#### [ASSIGNED TASK]
Your reply should reproduce all the data below exactly while excluding the pictures.

#### [DATASET CONTENT]
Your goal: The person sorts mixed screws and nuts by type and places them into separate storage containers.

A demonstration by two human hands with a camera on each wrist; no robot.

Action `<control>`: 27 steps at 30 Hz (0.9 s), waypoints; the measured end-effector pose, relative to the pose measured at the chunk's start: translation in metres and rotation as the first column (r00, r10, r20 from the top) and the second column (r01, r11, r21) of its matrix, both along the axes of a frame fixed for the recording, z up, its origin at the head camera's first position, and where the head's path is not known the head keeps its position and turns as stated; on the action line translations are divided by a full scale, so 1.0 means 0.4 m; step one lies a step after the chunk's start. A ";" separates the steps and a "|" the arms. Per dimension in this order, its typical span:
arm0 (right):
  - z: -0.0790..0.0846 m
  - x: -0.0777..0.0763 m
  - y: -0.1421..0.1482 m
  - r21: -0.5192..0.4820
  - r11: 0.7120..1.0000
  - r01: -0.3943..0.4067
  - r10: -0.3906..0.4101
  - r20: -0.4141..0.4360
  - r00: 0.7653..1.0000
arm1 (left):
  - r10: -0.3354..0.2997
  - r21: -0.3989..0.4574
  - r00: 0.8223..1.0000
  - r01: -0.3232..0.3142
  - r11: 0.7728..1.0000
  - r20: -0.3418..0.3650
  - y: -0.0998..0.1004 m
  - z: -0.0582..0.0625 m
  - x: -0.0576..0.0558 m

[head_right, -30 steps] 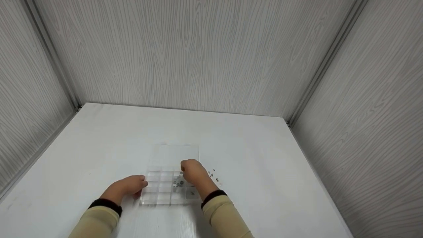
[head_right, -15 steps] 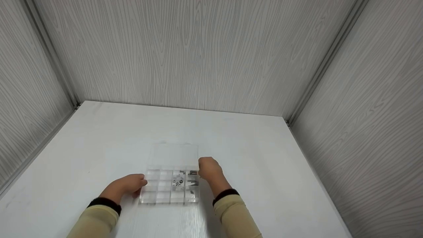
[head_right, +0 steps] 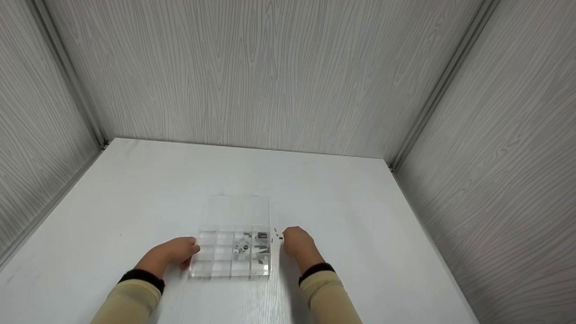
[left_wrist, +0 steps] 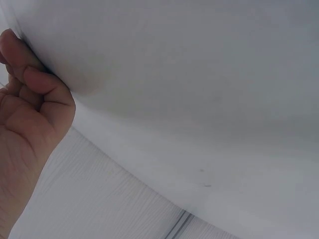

#### [SOLUTION BELOW]
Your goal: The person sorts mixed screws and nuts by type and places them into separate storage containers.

A demonstration by two human hands with a camera on each wrist; no robot.

Action `<control>`: 27 steps at 30 Hz (0.9 s), waypoints; the measured end-effector pose, relative to the pose measured at the chunk's start: translation in metres and rotation as the first column (r00, r10, r20 from the top) and the second column (r01, r11, r21) of its matrix, both along the axes of a frame fixed for the recording, z up, its origin at the head camera's first position, and where the head's path is not known the head keeps its position and turns as stated; on the action line translations are divided by a full scale, so 1.0 means 0.4 m; step one lies a step after the chunk's start. A ";" separates the steps and a "|" the arms. Per dimension in this order, its typical span:
arm0 (right):
  - z: -0.0790..0.0846 m
  - x: -0.0777..0.0763 m
  - y: -0.1421..0.1482 m
  - r21: -0.5192..0.4820
  - r11: 0.7120..1.0000
  - r01: -0.3943..0.4067
  - r10: -0.3906..0.4101
  - r20: -0.4141..0.4360
  - r00: 0.7653..1.0000
arm1 (left):
  - r10: -0.3354..0.2997
  - r21: -0.3989..0.4574
  - r00: 0.8223..1.0000
  - r01: -0.3232..0.3142
  - r11: 0.7728..1.0000
  - r20: -0.3418..0.3650
  - y: -0.0998..0.1004 m
  - z: -0.0582..0.0625 m
  - x: -0.0576..0.0558 m

[head_right, -30 steps] 
[head_right, -15 steps] 
[head_right, +0 steps] 
[left_wrist, +0 steps] 

The required output has been given in full.